Generalised Discriminative Transform via Curriculum Learning for Speaker Recognition 基于课程学习的广义判别变换用于说话人识别

2018 IEEE International Conference on Acoustics, Speech and Signal Processing (ICASSP)

Pub Date : 2018-04-23 DOI: 10.1109/ICASSP.2018.8461296

E. Marchi, Stephen Shum, Kvuveon Hwang, S. Kajarekar, Siddharth Sigtia, H. Richards, R. Haynes, Yoon Kim, J. Bridle

In this paper we introduce a speaker verification system deployed on mobile devices that can be used to personalise a keyword spotter. We describe a baseline DNN system that maps an utterance to a speaker embedding, which is used to measure speaker differences via cosine similarity. We then introduce an architectural modification which uses an LSTM system where the parameters are optimised via a curriculum learning procedure to reduce the detection error and improve its generalisability across various conditions. Experiments on our internal datasets show that the proposed approach outperforms the DNN baseline system and yields a relative EER reduction of 30-70% on both text-dependent and text-independent tasks under a variety of acoustic conditions.

在本文中，我们介绍了一个部署在移动设备上的说话人验证系统，该系统可用于个性化关键字定位器。我们描述了一个基线DNN系统，该系统将话语映射到说话人嵌入，该嵌入用于通过余弦相似性测量说话人的差异。然后，我们引入了一个使用LSTM系统的架构修改，其中参数通过课程学习过程进行优化，以减少检测误差并提高其在各种条件下的通用性。在我们内部数据集上的实验表明，所提出的方法优于DNN基线系统，在各种声学条件下，文本依赖和文本独立任务的相对EER降低了30-70%。

引用次数: 19

Low Rank Fourier Ptychography 低秩傅立叶平面摄影

2018 IEEE International Conference on Acoustics, Speech and Signal Processing (ICASSP)

Pub Date : 2018-04-23 DOI: 10.1109/ICASSP.2018.8462480

Zhengyu Chen, Gauri Jagatap, Seyedehsara Nayer, C. Hegde, Namrata Vaswani

In this paper, we introduce a principled algorithmic approach for Fourier ptychographic imaging of dynamic, time-varying targets. To the best of our knowledge, this setting has not been explicitly addressed in the ptychography literature. We argue that such a setting is very natural, and that our methods provide an important first step towards helping reduce the sample complexity (and hence acquisition time) of imaging dynamic scenes to managaeble levels. With significantly reduced acquisition times per image, it is conceivable that dynamic ptychographic imaging of fast changing scenes indeeed becomes practical in the near future.

在本文中，我们介绍了一种用于动态、时变目标的傅立叶型成像的原则性算法。据我们所知，这种设置还没有明确地解决在印刷文献。我们认为，这样的设置是非常自然的，我们的方法提供了重要的第一步，以帮助减少成像动态场景的样本复杂性(因此采集时间)到可管理的水平。随着每张图像采集时间的显著减少，可以想象，在不久的将来，快速变化场景的动态平面成像确实变得实用。

引用次数: 14

MMSE Adaptive Waveform Design for a MIMO Active Sensing System Tracking Multiple Moving Targets 多运动目标跟踪MIMO主动传感系统的MMSE自适应波形设计

2018 IEEE International Conference on Acoustics, Speech and Signal Processing (ICASSP)

Pub Date : 2018-04-23 DOI: 10.1109/ICASSP.2018.8462319

Steven Herbert, J. Hopgood, B. Mulgrew

This paper proposes a method for minimum mean squared error (MMSE) adaptive waveform design (AWD) in multiple-input-multiple-output (MIMO) active sensing systems which are used to track moving targets. The method proposed herein prompts two computational improvements compared to a related method for static targets.

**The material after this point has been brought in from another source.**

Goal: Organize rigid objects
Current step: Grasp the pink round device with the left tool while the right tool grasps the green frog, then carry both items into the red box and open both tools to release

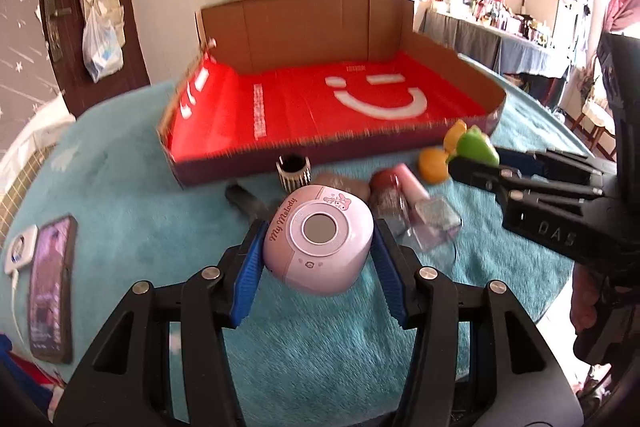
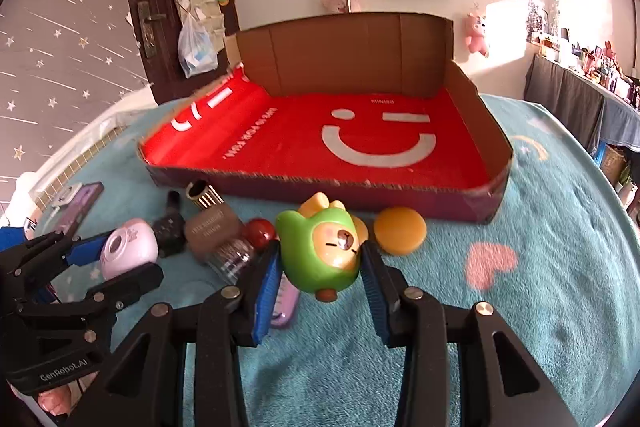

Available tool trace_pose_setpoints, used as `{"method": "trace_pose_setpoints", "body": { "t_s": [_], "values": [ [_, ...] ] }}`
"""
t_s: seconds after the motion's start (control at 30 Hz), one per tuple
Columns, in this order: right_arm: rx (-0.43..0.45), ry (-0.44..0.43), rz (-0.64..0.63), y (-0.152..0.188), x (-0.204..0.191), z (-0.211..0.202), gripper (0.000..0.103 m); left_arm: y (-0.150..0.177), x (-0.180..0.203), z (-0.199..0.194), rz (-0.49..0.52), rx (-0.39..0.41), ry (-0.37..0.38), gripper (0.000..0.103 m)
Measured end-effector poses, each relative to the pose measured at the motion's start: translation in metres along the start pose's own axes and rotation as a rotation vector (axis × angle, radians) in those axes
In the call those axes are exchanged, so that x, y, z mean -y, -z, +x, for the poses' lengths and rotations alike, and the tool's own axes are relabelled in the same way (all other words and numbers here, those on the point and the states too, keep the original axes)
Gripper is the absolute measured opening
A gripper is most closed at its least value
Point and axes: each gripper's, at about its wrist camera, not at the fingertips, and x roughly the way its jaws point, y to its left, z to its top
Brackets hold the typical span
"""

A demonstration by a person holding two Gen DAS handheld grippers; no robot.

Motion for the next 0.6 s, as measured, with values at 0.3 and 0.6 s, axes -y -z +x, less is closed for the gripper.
{"method": "trace_pose_setpoints", "body": {
  "t_s": [0.3,0.6],
  "values": [
    [0.031,-0.021,0.007,-0.022,0.002,-0.003,0.042,-0.042,-0.015,0.003,0.012,0.07,-0.008,0.05],
    [0.064,-0.01,-0.01,-0.048,0.004,0.003,0.042,-0.076,-0.013,0.019,0.033,0.1,0.007,0.05]
  ]
}}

Consideration of moving targets also introduces the possibility of ‘model mismatch’ between the actual motion of the targets, and the model available to the MMSE AWD system. Results show that the proposed method leads to an improvement in mean squared error performance of up to 29% compared to the non-adaptive case.

提出了一种多输入多输出(MIMO)主动传感系统中最小均方误差(MMSE)自适应波形设计方法。与静态目标的相关方法相比，本文提出的方法在计算上有两个改进。考虑运动目标还引入了目标实际运动与MMSE AWD系统可用模型之间“模型不匹配”的可能性。结果表明，与非自适应情况相比，该方法的均方误差性能提高了29%。

引用次数: 2

Investigating Label Noise Sensitivity of Convolutional Neural Networks for Fine Grained Audio Signal Labelling 基于卷积神经网络的细粒度音频信号标记噪声敏感性研究

2018 IEEE International Conference on Acoustics, Speech and Signal Processing (ICASSP)

Pub Date : 2018-04-23 DOI: 10.1109/ICASSP.2018.8461291

Rainer Kelz, G. Widmer

We measure the effect of small amounts of systematic and random label noise caused by slightly misaligned ground truth labels in a fine grained audio signal labeling task. The task we choose to demonstrate these effects on is also known as framewise polyphonic transcription or note quantized multi-fO estimation, and transforms a monaural audio signal into a sequence of note indicator labels. It will be shown that even slight misalignments have clearly apparent effects, demonstrating a great sensitivity of convolutional neural networks to label noise. The implications are clear: when using convolutional neural networks for fine grained audio signal labeling tasks, great care has to be taken to ensure that the annotations have precise timing, and are free from systematic or random error as much as possible - even small misalignments will have a noticeable impact.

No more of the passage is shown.